All too perfect

Friday, January 30, 2015 - 1:56pm

By Everton McLean
The constant pressure of feeling one is not allowed to make mistakes - and the inability to accept mistakes when they do happen - plays a key role in higher rates of depression among perfectionists, suggests new research from Capital Health psychologist Dayna Sherry.
Sherry is publishing a paper that looks at the mechanisms that result in specific groups of perfectionists suffering from depression. While in common terms, people call those who strive for achievement “perfectionists”, Sherry says clinical perfectionism is not about striving to do well. It is about being unable to accept mistakes or anything less than perfect outcomes. 
Her research specifically focuses on those who feel their peers, co-workers, families and society in general expect nothing short of perfect from them, using a sophisticated analysis to locate the connects with mental health. 
These “socially prescribed perfectionists” have a particular problem according to Sherry; not only are they preoccupied with being perfect, but that preoccupation exists even after a mistake is made, a deadline is missed or a word is flubbed. Without being able to accept the past, these perfectionists have trouble living happily in the present. This lack of acceptance is correlated with higher rates of depression. 
What’s more, the more demanding one is of perfection, the higher the likelihood of depression.

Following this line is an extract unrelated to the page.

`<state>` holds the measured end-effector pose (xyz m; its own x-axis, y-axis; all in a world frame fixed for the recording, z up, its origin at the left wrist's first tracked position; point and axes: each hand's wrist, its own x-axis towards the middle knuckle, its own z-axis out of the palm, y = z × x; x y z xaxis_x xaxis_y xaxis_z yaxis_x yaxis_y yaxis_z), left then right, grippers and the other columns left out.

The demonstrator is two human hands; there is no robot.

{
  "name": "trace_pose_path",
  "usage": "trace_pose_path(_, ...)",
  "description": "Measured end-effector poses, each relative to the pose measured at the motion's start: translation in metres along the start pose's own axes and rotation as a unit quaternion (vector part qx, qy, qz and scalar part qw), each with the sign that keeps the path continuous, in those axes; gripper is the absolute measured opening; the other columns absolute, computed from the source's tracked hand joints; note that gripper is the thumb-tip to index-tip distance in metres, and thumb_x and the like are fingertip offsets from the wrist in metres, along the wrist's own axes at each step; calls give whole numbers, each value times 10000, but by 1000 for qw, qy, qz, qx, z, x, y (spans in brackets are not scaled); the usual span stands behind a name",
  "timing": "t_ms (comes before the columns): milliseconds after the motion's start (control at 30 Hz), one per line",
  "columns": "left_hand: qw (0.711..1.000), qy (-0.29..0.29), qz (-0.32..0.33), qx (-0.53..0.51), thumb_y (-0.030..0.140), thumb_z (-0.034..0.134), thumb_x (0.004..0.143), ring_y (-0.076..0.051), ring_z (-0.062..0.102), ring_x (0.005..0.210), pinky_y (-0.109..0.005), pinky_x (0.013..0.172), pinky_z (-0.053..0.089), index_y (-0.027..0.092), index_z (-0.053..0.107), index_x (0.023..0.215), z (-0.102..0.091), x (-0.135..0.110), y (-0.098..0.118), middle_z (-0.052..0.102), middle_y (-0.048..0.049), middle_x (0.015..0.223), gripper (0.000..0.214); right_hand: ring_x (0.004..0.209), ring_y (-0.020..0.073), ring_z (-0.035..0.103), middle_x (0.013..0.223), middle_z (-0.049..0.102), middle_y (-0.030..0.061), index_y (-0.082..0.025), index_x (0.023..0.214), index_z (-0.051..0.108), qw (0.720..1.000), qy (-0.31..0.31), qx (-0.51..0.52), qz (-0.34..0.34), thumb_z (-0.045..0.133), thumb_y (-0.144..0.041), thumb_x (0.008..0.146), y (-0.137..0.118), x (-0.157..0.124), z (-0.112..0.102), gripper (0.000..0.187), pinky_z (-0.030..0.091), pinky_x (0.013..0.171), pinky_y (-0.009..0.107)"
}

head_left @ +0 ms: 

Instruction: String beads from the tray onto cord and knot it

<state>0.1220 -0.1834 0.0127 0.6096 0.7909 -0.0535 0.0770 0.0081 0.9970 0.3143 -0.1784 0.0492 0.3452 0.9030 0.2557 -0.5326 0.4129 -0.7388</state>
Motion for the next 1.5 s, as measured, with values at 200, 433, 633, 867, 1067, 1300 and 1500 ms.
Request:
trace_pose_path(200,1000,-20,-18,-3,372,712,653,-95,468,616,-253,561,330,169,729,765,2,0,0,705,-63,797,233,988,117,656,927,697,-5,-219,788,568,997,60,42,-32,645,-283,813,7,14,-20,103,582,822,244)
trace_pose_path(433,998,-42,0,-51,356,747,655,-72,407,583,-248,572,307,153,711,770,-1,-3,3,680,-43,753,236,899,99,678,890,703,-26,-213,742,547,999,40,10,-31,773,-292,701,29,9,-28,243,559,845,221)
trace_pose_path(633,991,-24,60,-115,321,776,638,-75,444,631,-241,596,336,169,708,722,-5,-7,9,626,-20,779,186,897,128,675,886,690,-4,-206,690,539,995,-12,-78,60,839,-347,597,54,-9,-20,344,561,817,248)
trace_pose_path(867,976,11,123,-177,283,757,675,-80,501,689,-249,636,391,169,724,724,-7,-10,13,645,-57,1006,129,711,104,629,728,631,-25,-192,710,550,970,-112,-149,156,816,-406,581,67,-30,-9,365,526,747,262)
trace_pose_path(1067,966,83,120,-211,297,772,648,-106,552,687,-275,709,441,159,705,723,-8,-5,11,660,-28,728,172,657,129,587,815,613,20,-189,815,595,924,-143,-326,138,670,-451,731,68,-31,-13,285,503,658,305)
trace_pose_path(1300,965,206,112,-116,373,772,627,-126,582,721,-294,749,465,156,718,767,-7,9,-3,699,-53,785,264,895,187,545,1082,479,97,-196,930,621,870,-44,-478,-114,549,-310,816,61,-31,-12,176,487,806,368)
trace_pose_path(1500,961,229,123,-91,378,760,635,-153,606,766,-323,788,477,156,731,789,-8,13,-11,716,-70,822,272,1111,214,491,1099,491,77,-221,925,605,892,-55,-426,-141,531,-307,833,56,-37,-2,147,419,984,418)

“What we have found through a lot of research in the perfectionism literature is that socially prescribed perfectionism is very detrimental to your mental health,” said Sherry. “It is associated with a number of mental health problems such as eating disorders and suicide.”

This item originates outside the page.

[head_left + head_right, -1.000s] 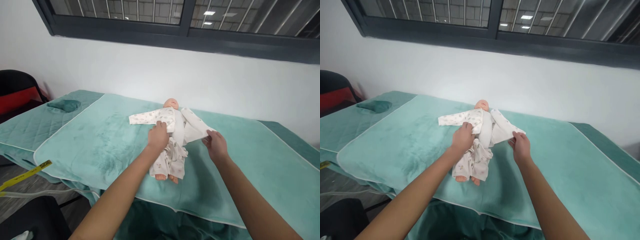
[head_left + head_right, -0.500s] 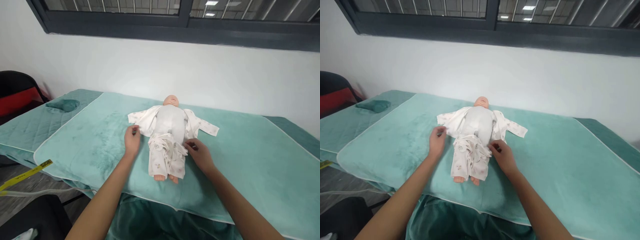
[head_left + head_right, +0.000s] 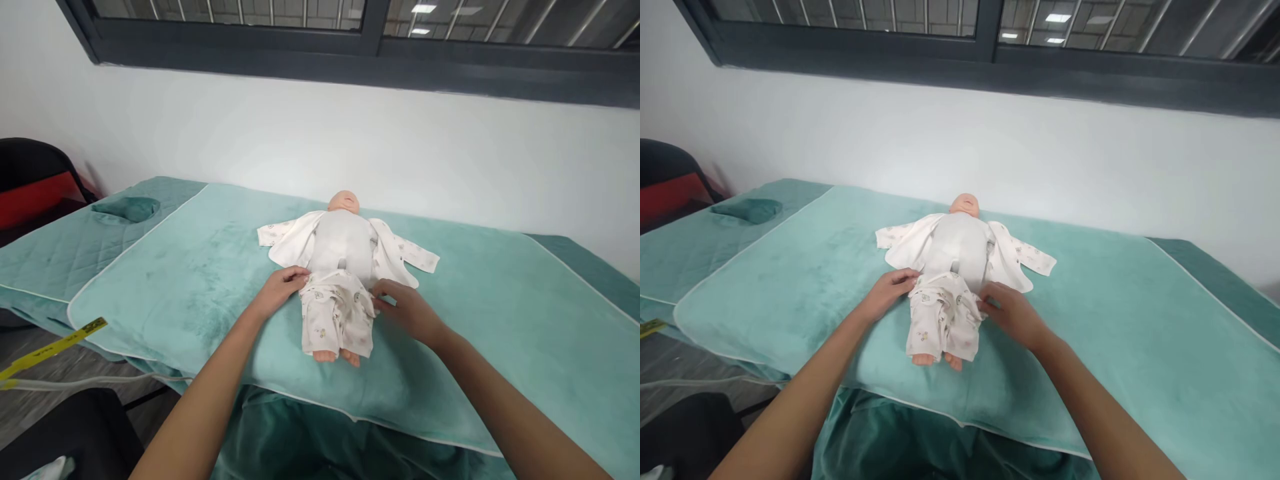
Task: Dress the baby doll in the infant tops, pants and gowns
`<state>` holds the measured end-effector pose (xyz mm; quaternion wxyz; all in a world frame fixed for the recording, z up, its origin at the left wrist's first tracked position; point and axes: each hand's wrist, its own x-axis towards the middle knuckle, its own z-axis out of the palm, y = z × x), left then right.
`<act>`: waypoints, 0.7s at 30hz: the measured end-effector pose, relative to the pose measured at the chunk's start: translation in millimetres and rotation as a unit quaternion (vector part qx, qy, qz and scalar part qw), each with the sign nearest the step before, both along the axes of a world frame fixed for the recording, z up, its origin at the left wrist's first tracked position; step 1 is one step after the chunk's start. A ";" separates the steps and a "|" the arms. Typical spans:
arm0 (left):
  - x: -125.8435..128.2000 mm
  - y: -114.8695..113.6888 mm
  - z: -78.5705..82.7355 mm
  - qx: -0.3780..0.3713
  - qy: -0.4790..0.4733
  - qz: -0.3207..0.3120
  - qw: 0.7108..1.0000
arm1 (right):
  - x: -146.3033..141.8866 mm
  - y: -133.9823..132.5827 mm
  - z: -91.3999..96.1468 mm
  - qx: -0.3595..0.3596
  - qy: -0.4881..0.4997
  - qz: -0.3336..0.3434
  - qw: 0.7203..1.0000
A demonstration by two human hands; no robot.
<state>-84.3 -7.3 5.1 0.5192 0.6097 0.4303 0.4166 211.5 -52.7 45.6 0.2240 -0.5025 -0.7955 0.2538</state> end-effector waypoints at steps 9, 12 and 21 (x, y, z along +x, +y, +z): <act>-1.7 5.0 -3.4 0.004 0.000 -0.035 0.999 | -12.7 18.3 -20.2 0.227 -0.020 -0.119 0.966; 0.0 4.3 -5.1 -0.021 0.004 -0.031 0.999 | -22.1 33.9 -18.3 0.288 -0.043 -0.073 0.954; 3.7 1.8 16.4 -0.008 0.030 -0.089 0.996 | -32.2 60.9 -31.4 0.224 -0.039 -0.043 0.973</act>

Socially prescribed perfectionists also tend to be very high in self-criticism and self-doubt. The personality trait also tends to lead to less fulfilled lives.

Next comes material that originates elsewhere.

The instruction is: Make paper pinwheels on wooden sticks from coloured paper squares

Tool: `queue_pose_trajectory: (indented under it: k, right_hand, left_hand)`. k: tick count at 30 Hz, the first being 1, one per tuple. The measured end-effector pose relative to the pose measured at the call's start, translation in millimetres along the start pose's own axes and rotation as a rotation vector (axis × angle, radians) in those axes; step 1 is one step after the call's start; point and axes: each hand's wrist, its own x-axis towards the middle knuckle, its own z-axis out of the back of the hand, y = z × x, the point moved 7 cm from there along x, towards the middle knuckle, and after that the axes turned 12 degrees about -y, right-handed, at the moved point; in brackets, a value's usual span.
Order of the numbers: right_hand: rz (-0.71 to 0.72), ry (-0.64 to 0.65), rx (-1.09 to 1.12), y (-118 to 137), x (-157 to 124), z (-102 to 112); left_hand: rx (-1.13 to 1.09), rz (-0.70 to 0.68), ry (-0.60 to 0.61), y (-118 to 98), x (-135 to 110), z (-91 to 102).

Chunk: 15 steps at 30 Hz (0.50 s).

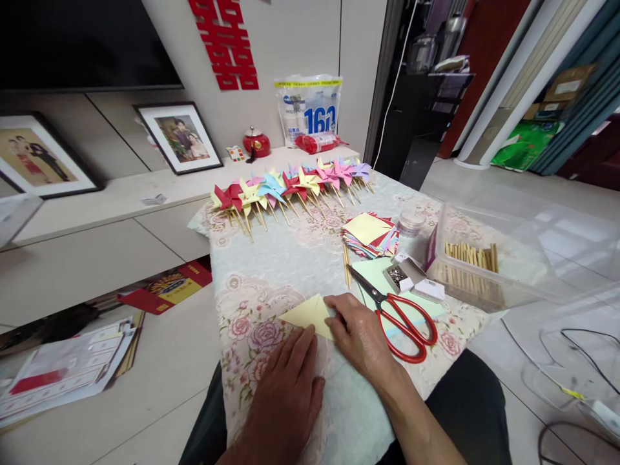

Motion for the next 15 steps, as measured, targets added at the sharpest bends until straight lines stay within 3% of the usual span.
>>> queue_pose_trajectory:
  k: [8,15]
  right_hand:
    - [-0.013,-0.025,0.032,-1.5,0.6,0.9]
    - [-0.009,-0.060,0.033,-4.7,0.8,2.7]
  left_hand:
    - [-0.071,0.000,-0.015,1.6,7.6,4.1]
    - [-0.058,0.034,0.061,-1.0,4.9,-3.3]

“Because [the perfectionists] are trying to be perfect in everything, they may try to avoid things where failure is likely or where they may have missteps,” she said. “They may have a narrower experience because of that.”
Sherry said perfectionism can also be a barrier to treatment. People with socially-prescribed perfectionism often avoid seeking counseling. And once in a counseling setting, they tend to have difficulty with the process.
“They get perfectionistic about therapy,” she said, which leads to problems establishing a good therapist-patient relationship.
Fortunately, once a good relationship is created and a counseling intervention is established, there are effective programs to helps with perfectionism.
More recent Cognitive Behavioural Therapy (CBT) interventions include aspects of acceptance and mindfulness, which help patients with perfectionism move forward.  
“We all have bad things happen to us. Things like failure is an inevitable part of life,” said Sherry. “Finding ways to be compassionate towards yourself, finding ways of accepting that failure is a part of life and you can still move towards your goals.”